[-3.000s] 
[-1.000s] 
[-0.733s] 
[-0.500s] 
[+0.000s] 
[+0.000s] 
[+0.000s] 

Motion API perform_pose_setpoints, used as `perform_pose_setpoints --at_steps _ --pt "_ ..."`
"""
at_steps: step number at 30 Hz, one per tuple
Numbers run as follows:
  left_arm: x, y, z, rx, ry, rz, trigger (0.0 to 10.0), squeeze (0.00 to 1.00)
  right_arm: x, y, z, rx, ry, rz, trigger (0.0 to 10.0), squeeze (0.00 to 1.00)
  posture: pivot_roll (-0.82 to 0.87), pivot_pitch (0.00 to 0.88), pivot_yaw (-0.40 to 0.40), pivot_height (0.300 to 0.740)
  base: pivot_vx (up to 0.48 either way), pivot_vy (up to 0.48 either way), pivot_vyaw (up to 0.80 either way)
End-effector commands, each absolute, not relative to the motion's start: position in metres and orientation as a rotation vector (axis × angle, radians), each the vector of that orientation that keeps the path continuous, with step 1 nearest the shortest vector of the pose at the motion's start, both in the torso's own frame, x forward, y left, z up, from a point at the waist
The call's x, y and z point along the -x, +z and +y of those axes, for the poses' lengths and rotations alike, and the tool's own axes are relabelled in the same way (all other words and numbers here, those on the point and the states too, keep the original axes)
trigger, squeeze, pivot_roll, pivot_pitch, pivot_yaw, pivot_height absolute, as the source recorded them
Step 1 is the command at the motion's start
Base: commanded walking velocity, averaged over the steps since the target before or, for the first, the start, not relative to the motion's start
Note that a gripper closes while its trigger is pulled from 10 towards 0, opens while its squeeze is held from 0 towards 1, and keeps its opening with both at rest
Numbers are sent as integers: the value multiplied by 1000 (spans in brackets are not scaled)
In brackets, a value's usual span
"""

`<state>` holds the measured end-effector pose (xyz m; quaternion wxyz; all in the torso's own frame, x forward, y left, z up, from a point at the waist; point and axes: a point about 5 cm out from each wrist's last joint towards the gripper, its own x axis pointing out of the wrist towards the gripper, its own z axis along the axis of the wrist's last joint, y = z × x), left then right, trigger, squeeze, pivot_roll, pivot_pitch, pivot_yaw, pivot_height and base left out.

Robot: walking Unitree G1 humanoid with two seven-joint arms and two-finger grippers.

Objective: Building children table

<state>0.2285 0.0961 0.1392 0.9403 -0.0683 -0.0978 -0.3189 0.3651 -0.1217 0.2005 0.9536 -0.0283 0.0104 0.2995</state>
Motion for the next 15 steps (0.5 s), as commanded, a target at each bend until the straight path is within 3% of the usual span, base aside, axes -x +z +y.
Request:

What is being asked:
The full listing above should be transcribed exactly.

Solution below:
[-3.000s] 
[-1.000s] 
[-0.733s] 
[-0.500s] 
[+0.000s] 
[+0.000s] 
[+0.000s] 

Motion API perform_pose_setpoints, used as `perform_pose_setpoints --at_steps _ --pt "_ ..."`
"""
at_steps: step number at 30 Hz, one per tuple
Numbers run as follows:
  left_arm: x, y, z, rx, ry, rz, trigger (0.0 to 10.0), squeeze (0.00 to 1.00)
  right_arm: x, y, z, rx, ry, rz, trigger (0.0 to 10.0), squeeze (0.00 to 1.00)
  posture: pivot_roll (-0.82 to 0.87), pivot_pitch (0.00 to 0.88), pivot_yaw (-0.40 to 0.40), pivot_height (0.300 to 0.740)
  base: pivot_vx (up to 0.48 either way), pivot_vy (up to 0.48 either way), pivot_vyaw (up to 0.80 either way)
End-effector commands, each absolute, not relative to the motion's start: position in metres and orientation as a rotation vector (axis × angle, radians), each the vector of that orientation that keeps the path continuous, with step 1 nearest the shortest vector of the pose at the motion's start, both in the torso's own frame, x forward, y left, z up, from a point at the waist
The call's x, y and z point along the -x, +z and +y of those axes, for the poses' lengths and rotations alike, and the tool's own axes are relabelled in the same way (all other words and numbers here, those on the point and the states too, keep the original axes)
trigger, squeeze, pivot_roll, pivot_pitch, pivot_yaw, pivot_height absolute, as the source recorded them
Step 1 is the command at the motion's start
Base: commanded walking velocity, averaged over the steps since the target before or, for the first, the start, not relative to the motion's start
Note that a gripper closes while its trigger is pulled from 10 towards 0, opens while its squeeze is held from 0 towards 1, and keeps its opening with both at rest
Numbers are sent as integers: the value multiplied by 1000 (spans in brackets are not scaled)
In brackets, a value's usual span
"""

`<state>` holds the measured end-effector pose (xyz m; quaternion wxyz; all in the torso's own frame, x forward, y left, z up, from a point at the waist; point and axes: a point about 5 cm out from each wrist's last joint towards the gripper, its own x axis pointing out of the wrist towards the gripper, its own z axis along the axis of the wrist's last joint, y = z × x), left then right, trigger, squeeze, pivot_roll, pivot_pitch, pivot_yaw, pivot_height and base left out.

Robot: walking Unitree G1 humanoid with two seven-joint arms and two-finger grippers.

Objective: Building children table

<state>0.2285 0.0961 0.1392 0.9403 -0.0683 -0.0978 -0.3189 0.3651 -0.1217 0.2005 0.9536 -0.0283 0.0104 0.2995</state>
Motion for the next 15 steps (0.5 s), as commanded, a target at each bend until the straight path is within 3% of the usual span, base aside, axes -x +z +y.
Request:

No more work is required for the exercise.